00:07:17.000 | This is like in the industrial age,
00:07:19.400 | if in the late 19th century, earliest 20th century,
00:07:21.960 | if you're there saying we have to actually change
00:07:24.160 | the way we've configured these assembly lines because the wheels
00:07:27.880 | are moving by too fast and people are getting repetitive
00:07:30.120 | strain injuries.
00:07:31.120 | That's kind of a boring but pragmatic solution.
00:07:34.600 | Now in that early 20th century context or the late 19th
00:07:37.320 | century, the sexy stuff would be we
00:07:40.000 | have to rethink capitalism.
00:07:43.680 | What we need is to socialize the plants
00:07:47.280 | or we have to have a Marxist style revolution.
00:07:49.600 | That's the sexy stuff.
00:07:50.480 | That's big think theory.
00:07:52.160 | We've got to rethink how we even allocate and make profit
00:07:55.080 | off of capital and the alienation of labor.
00:07:57.440 | And that's the exciting stuff.
00:07:58.800 | The boring stuff was we need to give more breaks to the workers
00:08:03.200 | and slow down the steering wheels.
00:08:04.920 | I'm like that boring guy today with knowledge work.
00:08:07.560 | The sexy stuff is these post-capitalist visions
00:08:10.400 | of reimagining the role of work and rethinking
00:08:13.960 | what work means in our life and how much we have to do
00:08:16.360 | to support ourselves and et cetera.
00:08:18.320 | That's the sexy, interesting stuff.
00:08:19.780 | And I'm in here saying, yeah, but also we
00:08:21.240 | have to make sure that you can't have 50 tasks on your plate
00:08:23.740 | at the same time.
00:08:24.760 | And this is a workflow system problem.
00:08:27.240 | It's a productivity system problem.
00:08:29.200 | It's not exciting.
00:08:30.000 | It's not sexy.
00:08:30.640 | But it's the stuff that can actually
00:08:32.120 | make a difference right now while we're
00:08:34.000 | waiting for the overthrow of capitalism.
00:08:36.960 | I think that's a good question.
00:08:38.280 | That's where I'm putting my focus, though,
00:08:41.280 | is in the short term, overload is one of the biggest problems
00:08:45.640 | that I think we could solve.

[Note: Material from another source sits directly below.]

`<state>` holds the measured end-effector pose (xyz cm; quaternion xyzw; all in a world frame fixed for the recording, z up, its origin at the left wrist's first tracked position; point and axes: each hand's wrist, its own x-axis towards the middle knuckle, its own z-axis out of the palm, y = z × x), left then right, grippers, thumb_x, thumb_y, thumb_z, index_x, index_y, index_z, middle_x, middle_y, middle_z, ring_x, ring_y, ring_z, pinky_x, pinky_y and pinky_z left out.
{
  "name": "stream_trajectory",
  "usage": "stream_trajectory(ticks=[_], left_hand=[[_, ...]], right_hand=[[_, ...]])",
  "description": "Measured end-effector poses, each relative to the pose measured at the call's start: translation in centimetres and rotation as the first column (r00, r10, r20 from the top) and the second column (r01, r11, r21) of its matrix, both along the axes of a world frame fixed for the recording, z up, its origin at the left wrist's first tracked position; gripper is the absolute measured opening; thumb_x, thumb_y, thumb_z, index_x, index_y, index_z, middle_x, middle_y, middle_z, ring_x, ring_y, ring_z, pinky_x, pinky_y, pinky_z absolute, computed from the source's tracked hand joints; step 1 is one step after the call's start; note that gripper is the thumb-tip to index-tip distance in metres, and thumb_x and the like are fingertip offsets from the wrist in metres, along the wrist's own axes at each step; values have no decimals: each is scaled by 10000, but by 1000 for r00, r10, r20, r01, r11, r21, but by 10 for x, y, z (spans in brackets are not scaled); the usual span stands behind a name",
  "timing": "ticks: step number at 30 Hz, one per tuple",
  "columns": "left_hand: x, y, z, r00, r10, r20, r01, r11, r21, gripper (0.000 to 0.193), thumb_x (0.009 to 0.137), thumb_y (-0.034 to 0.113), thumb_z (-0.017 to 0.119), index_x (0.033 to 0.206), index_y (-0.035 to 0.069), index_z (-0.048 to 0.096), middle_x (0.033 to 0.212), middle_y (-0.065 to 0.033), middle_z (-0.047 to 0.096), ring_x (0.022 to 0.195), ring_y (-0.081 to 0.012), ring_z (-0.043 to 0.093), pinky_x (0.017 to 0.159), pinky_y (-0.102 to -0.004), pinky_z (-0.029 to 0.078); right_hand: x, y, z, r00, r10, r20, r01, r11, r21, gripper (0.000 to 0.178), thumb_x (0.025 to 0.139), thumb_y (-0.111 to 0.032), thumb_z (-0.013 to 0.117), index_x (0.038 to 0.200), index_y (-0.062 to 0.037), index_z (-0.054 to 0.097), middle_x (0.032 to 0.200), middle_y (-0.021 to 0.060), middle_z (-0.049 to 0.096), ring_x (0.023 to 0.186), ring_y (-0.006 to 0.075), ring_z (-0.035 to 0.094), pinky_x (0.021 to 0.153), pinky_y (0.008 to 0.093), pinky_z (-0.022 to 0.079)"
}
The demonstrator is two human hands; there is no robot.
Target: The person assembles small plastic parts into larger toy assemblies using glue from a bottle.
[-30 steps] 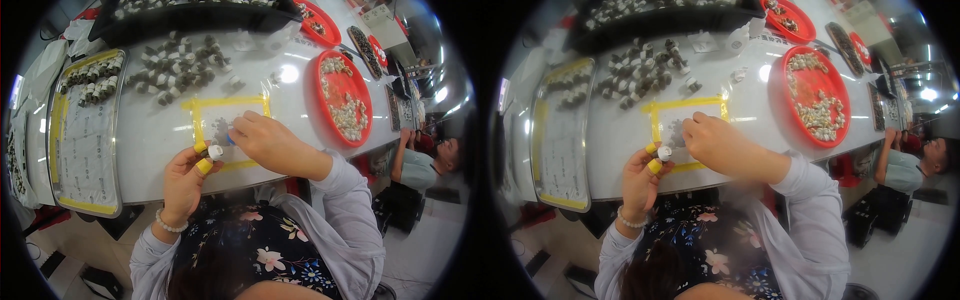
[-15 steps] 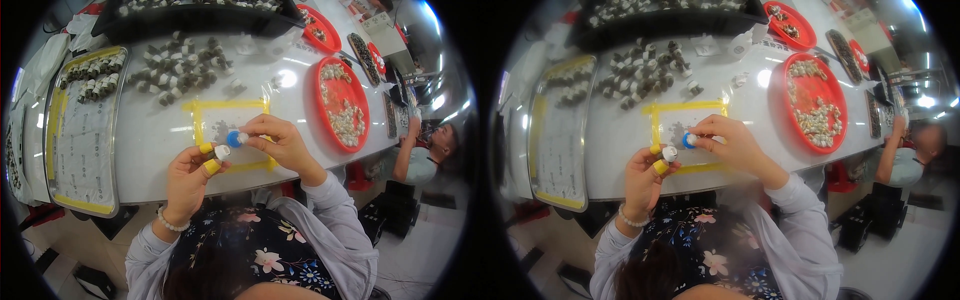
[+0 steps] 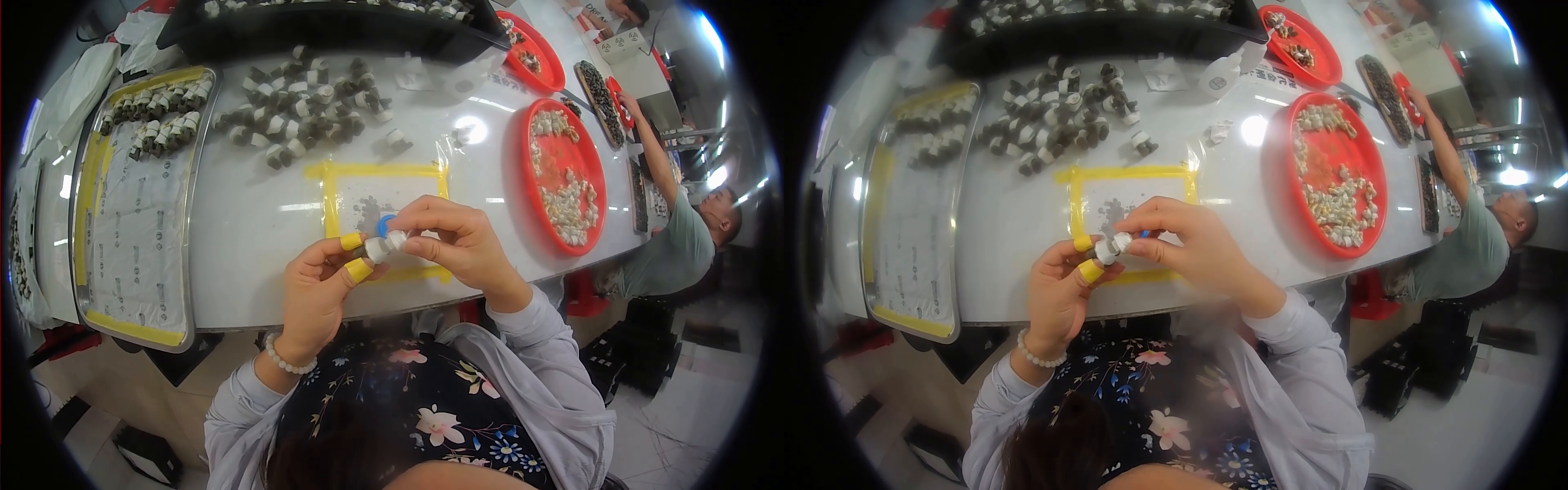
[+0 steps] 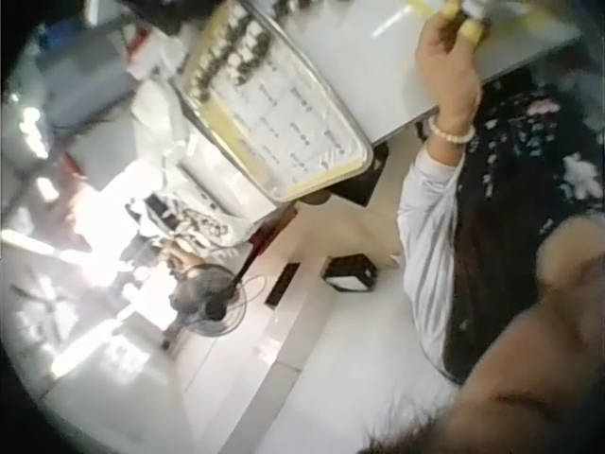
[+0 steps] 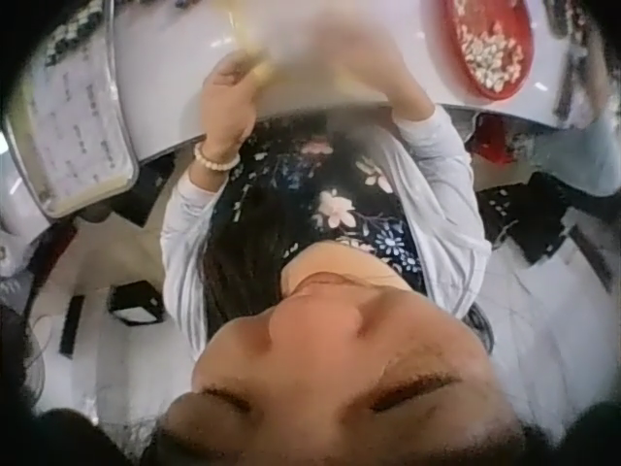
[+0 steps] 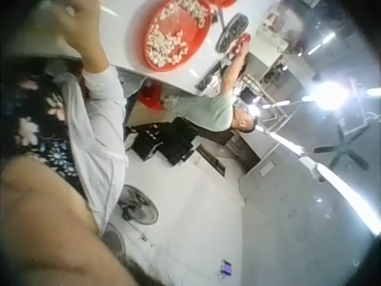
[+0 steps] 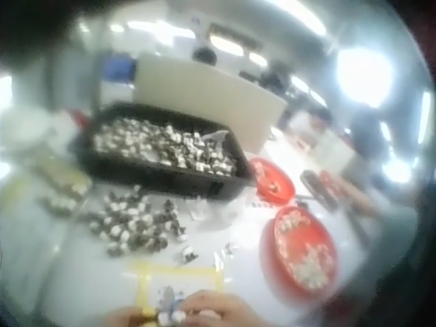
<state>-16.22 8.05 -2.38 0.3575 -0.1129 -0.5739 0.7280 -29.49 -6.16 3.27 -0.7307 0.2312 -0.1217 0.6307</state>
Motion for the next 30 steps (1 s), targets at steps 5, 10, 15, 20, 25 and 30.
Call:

00:08:46.800 | And the reason why I think we can solve it, by the way,
00:08:49.440 | is it's not a--
00:08:53.000 | the relationship here is one of more
00:08:55.800 | win-win than other type of labor issues.
00:08:57.880 | So the chronic overload makes workers
00:09:00.920 | less productive in a lot of ways.

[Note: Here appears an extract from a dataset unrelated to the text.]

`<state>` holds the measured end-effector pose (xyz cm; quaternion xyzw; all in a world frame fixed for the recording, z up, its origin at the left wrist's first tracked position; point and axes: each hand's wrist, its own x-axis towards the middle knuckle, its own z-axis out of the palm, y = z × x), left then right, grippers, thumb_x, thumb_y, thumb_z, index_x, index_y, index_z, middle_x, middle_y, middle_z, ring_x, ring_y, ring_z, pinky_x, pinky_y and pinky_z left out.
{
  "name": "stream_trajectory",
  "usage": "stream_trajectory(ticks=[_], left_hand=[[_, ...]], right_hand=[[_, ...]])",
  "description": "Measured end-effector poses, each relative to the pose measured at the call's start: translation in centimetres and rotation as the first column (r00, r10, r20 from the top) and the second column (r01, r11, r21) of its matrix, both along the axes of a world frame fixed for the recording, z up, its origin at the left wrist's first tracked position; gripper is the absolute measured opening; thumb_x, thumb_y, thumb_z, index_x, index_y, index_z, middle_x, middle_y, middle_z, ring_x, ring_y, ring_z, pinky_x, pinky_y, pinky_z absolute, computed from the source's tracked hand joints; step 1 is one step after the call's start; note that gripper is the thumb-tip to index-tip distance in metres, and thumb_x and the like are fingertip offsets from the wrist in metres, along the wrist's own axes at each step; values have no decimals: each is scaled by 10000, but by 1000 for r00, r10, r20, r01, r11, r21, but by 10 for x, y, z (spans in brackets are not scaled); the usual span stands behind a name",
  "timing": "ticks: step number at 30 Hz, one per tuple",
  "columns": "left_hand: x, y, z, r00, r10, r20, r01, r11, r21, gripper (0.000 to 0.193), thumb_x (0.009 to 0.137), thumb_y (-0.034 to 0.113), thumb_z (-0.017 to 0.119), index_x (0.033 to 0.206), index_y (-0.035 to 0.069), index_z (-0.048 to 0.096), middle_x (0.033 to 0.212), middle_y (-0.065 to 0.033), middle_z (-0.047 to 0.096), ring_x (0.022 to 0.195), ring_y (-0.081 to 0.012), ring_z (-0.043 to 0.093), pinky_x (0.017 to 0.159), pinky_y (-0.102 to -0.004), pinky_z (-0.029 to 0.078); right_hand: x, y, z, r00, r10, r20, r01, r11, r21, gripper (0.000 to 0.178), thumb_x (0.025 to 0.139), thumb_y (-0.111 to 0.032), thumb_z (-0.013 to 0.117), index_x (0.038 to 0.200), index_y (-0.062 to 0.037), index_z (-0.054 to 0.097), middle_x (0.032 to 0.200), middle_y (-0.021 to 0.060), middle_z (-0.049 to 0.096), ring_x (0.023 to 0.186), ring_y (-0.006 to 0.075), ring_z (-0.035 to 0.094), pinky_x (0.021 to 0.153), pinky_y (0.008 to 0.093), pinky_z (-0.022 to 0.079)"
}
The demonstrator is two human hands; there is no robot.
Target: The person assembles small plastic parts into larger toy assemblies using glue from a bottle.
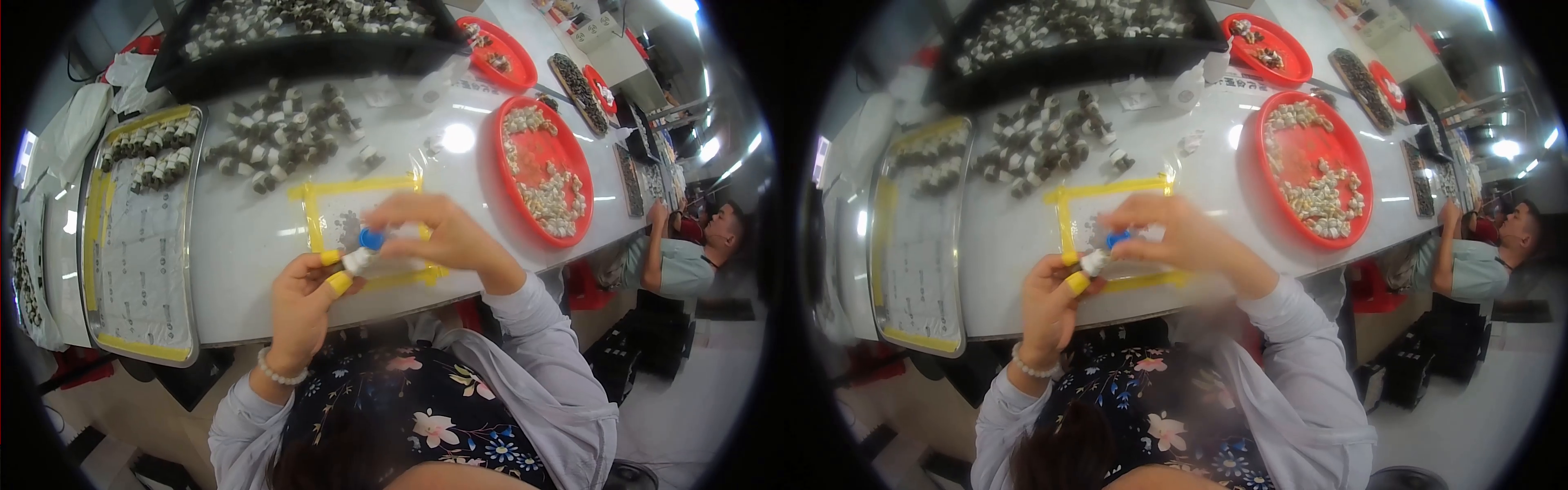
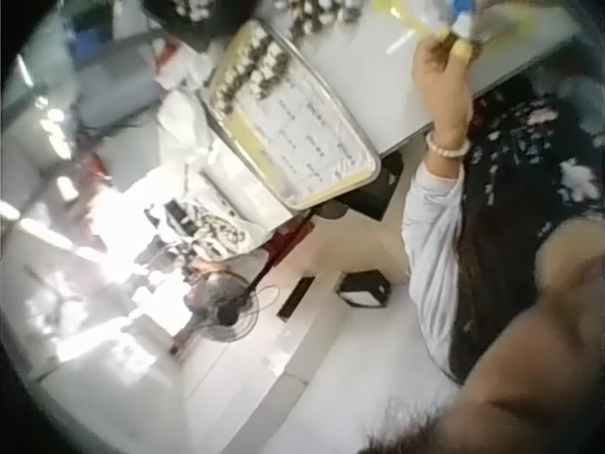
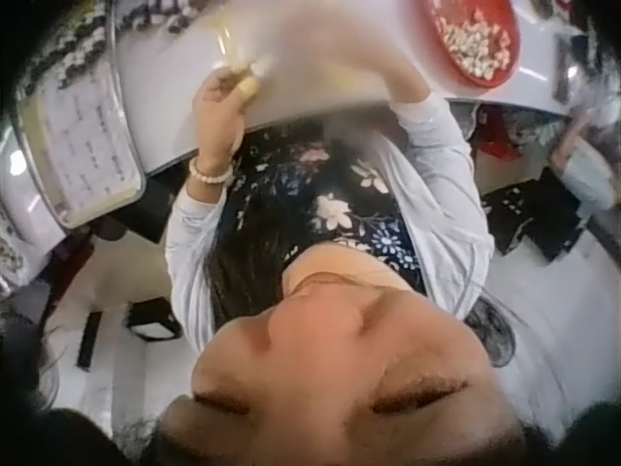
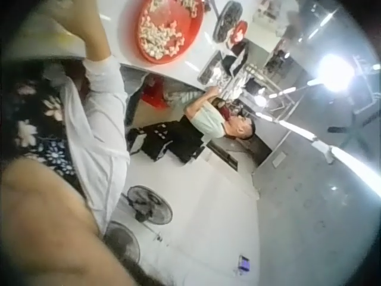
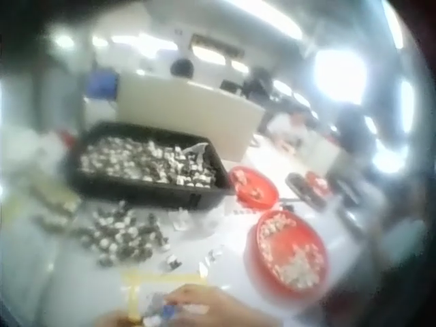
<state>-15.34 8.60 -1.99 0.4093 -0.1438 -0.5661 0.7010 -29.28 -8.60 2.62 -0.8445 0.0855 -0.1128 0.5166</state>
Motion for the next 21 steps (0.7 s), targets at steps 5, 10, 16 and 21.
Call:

00:09:02.720 | Clearly, if you're in an overhead spiral,
00:09:05.960 | it limits the amount of good work you can produce.
00:09:08.000 | Clearly, if you're burnt out and leaving your job,
00:09:10.400 | that's bad for the employer.
00:09:11.960 | So pull-based systems, where you have a small number of things
00:09:16.280 | on your plate at a time, but you work on them really
00:09:17.880 | intensely and then pull in a new thing when you finish,
00:09:20.240 | will probably actually, from a company's perspective
00:09:22.480 | or an organization's perspective,
00:09:24.200 | more things will get done at higher quality.
00:09:26.040 | Their employers will be more happy and not
00:09:27.400 | burn out as much.
00:09:28.000 | I mean, it's a bit of a win-win situation.
00:09:29.800 | It's just complicated.
00:09:30.840 | So this is the nice thing about this
00:09:32.400 | versus other labor movements we've had in the past.
00:09:35.400 | This is not so much labor versus management.
00:09:37.960 | It's more like labor and management versus complexity.
00:09:42.560 | The way we work now is easy.
00:09:44.560 | The way I'm talking about it is a pain.
00:09:46.360 | And things that are a pain take a long time to get right.
00:09:48.200 | Who wants to be the one that first wants to completely
00:09:49.960 | rethink their work?
00:09:50.760 | And what if it doesn't work?
00:09:51.920 | And I've talked about this before.
00:09:53.640 | It took Henry Ford years to figure out
00:09:55.360 | how to make the assembly line profitable.
00:09:56.960 | Until then, he looked stupid.
00:09:58.160 | So it's a whole complicated mess.
00:09:59.920 | But that's where I'm putting my focus.
00:10:01.500 | I like flexibility in work.
00:10:03.160 | I like to be able to control when my hours are,
00:10:05.120 | to some degree, great.
00:10:06.280 | But let's fix the overload problem.
00:10:07.720 | We're going to get a huge immediate benefit.